2.5 TPM1联合放射治疗对细胞侵袭能力的影响放射治疗后，沉默TPM1的U251细胞的侵袭能力增强42.86%，TPM1过表达的U251细胞的侵袭能力降低63.81%；与正常U251细胞比较，差异均有统计学意义(P<0.05-0.01)。同样放射治疗后，沉默TPM1的RR-U251细胞侵袭能力增强32.12%，过表达TPM1的RR-U251细胞的侵袭能力降低65.75%；与RR-U251细胞比较，差异均有统计学意义(P<0.05-0.01)(图5)。表明放射治疗后，过表达TPM1的U251及RR-U251细胞的侵袭力均下降，细胞的放射敏感性增加。

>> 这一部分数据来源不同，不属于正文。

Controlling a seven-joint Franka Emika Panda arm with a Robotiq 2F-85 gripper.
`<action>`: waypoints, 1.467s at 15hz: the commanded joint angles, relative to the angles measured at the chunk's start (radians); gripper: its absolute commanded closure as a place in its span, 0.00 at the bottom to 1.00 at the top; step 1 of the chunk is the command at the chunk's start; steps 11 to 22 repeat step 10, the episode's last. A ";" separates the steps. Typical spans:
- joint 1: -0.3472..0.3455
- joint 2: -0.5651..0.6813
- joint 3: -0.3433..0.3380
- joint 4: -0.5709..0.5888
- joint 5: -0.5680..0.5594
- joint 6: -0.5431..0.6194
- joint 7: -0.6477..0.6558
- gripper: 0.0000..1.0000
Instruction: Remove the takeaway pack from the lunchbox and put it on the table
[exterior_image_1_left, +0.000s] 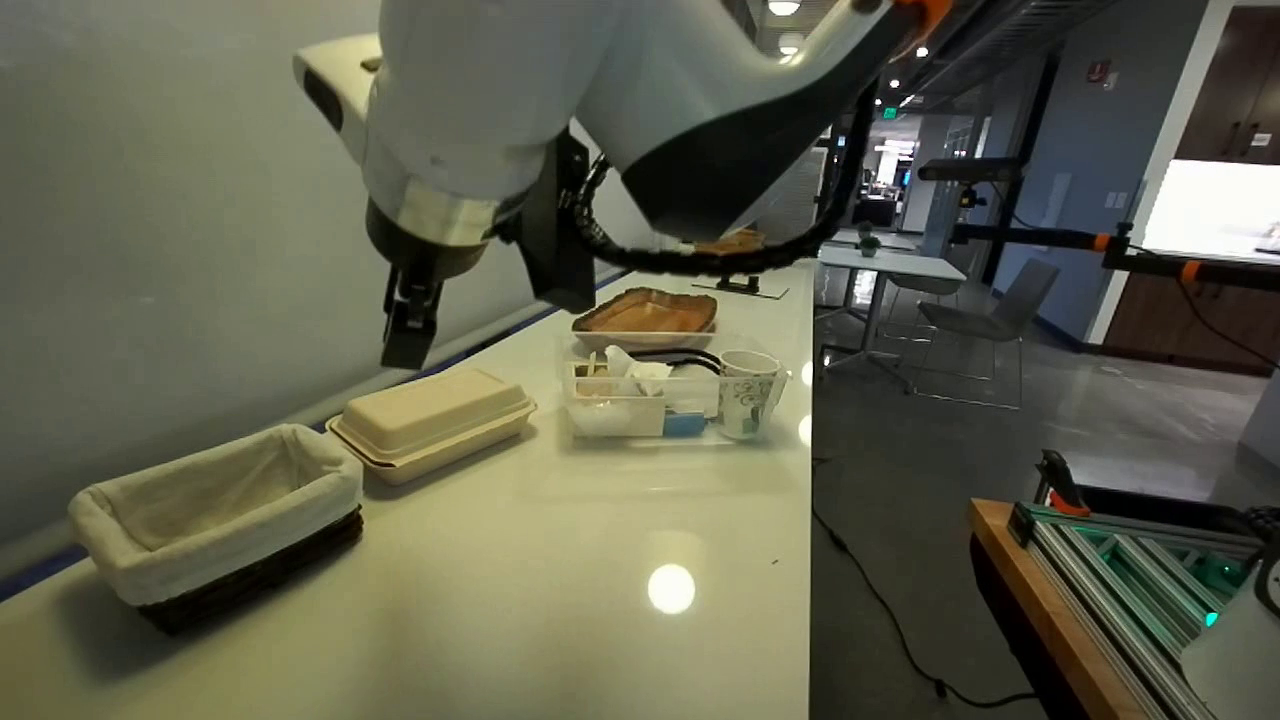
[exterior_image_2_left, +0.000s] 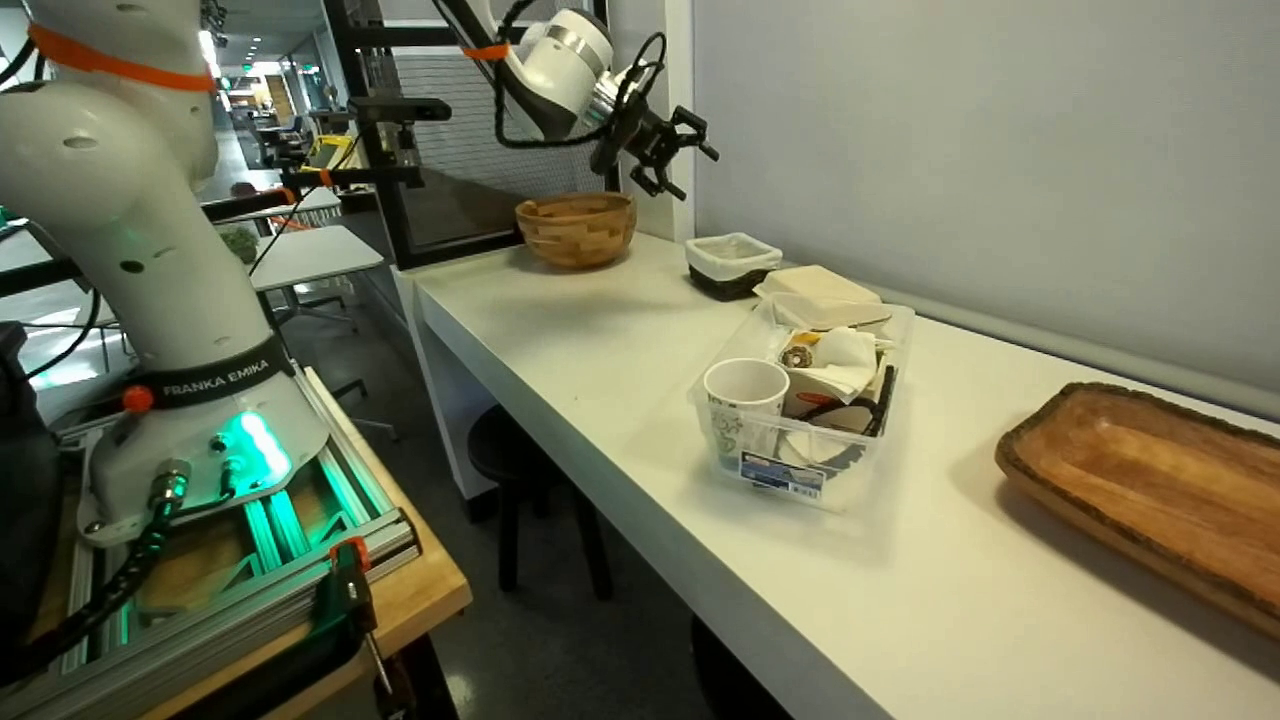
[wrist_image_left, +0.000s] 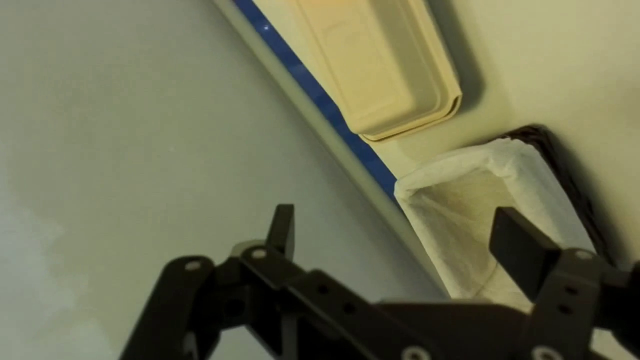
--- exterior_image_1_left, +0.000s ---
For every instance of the white paper cup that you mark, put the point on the white paper cup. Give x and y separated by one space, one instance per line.
750 393

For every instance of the clear plastic lunchbox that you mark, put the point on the clear plastic lunchbox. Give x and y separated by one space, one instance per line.
655 406

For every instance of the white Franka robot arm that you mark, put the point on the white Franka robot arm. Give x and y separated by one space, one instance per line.
533 92

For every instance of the black bar with orange clamps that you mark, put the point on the black bar with orange clamps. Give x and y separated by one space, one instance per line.
1135 254

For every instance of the beige clamshell takeaway pack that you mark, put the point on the beige clamshell takeaway pack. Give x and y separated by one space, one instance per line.
434 420

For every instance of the small black stand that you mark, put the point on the small black stand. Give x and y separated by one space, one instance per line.
736 280

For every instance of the white background table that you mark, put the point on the white background table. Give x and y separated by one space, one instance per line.
895 260

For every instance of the cloth-lined wicker basket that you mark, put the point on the cloth-lined wicker basket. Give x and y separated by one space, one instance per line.
214 513

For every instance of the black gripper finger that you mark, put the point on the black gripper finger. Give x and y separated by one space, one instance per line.
410 321

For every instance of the crumpled white napkin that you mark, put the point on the crumpled white napkin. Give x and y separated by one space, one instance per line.
638 370

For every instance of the bright white screen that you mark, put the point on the bright white screen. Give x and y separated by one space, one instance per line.
1218 204

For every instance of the small round ceiling light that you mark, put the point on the small round ceiling light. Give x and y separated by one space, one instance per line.
790 44

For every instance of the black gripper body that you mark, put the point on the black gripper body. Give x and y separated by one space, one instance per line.
424 244

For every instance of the grey office chair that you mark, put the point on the grey office chair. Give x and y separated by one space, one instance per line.
993 304

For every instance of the rectangular wooden tray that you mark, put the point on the rectangular wooden tray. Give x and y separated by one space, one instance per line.
646 316

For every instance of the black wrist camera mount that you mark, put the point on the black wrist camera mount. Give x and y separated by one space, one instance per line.
560 225

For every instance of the wooden base board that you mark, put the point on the wooden base board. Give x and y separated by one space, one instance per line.
1053 612

2.6 TPM1联合放射治疗对细胞凋亡能力的影响 放射治疗后，沉默TPM1的U251细胞的凋亡率下降48.67%(P<0.01)，过表达TPM1的U251细胞的凋亡率升高19.16%(P<0.05)；与正常U251细胞比较，差异均有统计学意义。放射治疗后，沉默TPM1的RR-U251细胞的凋亡率下降48.86%(P<0.01)；过表达TPM1的RR-U251细胞的凋亡率升高22.04%(P<0.05)；与RR-U251相比，差异均有统计学意义(图6)。表明放射治疗后，TPM1可以促进U251细胞与RR-U251细胞的凋亡，提高细胞的放射敏感性。

3 讨 论

近年来，脑肿瘤的发病率呈上升趋势，而脑胶质瘤是颅内最常见的恶性肿瘤。放射治疗是肿瘤患者确诊后的主要治疗方式，与化疗相比全身的不良反应相对较少，具有局部控制肿瘤的优势。虽然放疗可以提高胶质瘤患者的生存率，但是由于胶质瘤细胞产生获得性的放射抵抗导致肿瘤复发和转移，使得放疗的疗效受到限制。放射线会直接造成细胞的DNA损伤，包括双链断裂、单链断裂以及DNA分子的交联等。DNA损伤后，DNA损伤应答(DNA-damage response，DDR)通过启动和协调DNA修复机制和激活细胞周期检验点，暂时阻滞细胞周期进展，修复损伤后的DNA，维持基因组的稳定性[16]。近几年研究发现，6-磷酸葡萄糖酸脱氢酶活化产生的NADPH和Ru-5-P，可促进DNA损伤的修复；导致胶质瘤细胞产生放疗抵抗[17]。而抑制PTEN磷酸化可阻断DNA损伤修复，增强胶质瘤的放射敏感性[18]。如果在细胞周期停滞期间严重的DNA损伤不能被修复，就会激活与凋亡相关的信号通路诱导细胞凋亡。而Notch通路[19]、Wnt/β-catenin通路[20]、ATM/Chk2/p53通路[21]、STAT3通路[22]等与胶质瘤放射抵抗相关的信号通路被激活后，会抑制细胞的凋亡，促进胶质瘤细胞产生放射抵抗。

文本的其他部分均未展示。